- Your objective: There is material below. Print exactly the lines starting at the line with "Job: point to the blue" and ending at the line with "We show a camera", ends included, and no others.

- Provided entries:
= = = =

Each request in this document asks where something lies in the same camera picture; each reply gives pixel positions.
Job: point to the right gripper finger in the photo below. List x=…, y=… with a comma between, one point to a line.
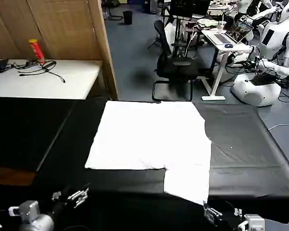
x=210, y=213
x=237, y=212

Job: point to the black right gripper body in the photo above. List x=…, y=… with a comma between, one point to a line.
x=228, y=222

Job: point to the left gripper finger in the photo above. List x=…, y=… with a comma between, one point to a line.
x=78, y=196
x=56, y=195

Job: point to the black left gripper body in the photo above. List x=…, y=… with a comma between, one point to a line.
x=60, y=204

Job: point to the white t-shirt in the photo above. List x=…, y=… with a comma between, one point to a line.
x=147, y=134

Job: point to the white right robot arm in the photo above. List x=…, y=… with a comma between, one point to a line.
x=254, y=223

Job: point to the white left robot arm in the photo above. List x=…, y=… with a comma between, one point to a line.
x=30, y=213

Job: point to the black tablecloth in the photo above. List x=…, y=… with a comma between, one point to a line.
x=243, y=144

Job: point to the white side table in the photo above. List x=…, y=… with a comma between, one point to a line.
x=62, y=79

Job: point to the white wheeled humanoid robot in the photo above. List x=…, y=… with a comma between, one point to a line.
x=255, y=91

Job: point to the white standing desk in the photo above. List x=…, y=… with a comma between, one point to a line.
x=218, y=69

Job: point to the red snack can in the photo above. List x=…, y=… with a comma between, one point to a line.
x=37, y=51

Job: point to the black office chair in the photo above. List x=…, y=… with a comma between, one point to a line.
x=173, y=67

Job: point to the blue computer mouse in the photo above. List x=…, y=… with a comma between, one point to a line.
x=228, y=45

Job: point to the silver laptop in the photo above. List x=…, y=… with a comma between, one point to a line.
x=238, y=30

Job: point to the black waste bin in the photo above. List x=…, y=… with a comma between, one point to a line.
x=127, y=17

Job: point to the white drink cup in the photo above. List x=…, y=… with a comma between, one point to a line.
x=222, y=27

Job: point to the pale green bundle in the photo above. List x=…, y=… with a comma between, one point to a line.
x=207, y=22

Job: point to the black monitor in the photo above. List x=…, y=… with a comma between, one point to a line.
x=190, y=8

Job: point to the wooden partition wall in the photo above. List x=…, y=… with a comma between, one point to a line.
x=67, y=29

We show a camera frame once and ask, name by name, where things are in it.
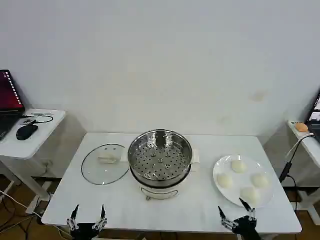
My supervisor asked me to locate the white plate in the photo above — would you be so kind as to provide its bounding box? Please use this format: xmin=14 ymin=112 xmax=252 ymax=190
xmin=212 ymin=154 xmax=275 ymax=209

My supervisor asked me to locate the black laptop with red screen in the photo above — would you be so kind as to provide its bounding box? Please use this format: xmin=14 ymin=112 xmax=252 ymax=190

= = = =

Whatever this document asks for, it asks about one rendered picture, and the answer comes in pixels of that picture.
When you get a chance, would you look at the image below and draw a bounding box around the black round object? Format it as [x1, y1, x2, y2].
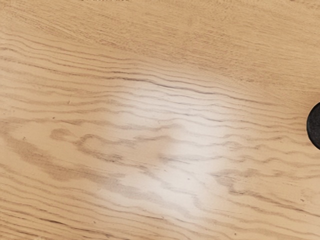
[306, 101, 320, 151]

= = = =

- Answer to this problem:
Job: point to the blue computer mouse in the photo above. List x=…, y=… with a comma between, one point to a line.
x=228, y=45

Job: point to the silver laptop in the photo above. List x=…, y=… with a comma between, one point to a line.
x=238, y=30

Job: point to the black waste bin in the photo above. List x=…, y=… with a comma between, one point to a line.
x=127, y=17

Job: point to the white drink cup in the photo above. List x=…, y=… with a comma between, one point to a line.
x=222, y=27

Job: point to the pale green bundle in the photo above. List x=…, y=… with a comma between, one point to a line.
x=207, y=22

Job: point to the black monitor in the photo above. List x=…, y=… with a comma between, one point to a line.
x=190, y=8

Job: point to the wooden partition wall in the photo above. List x=…, y=… with a comma between, one point to a line.
x=67, y=29

We show a camera frame once and ask, name by name, where things are in it.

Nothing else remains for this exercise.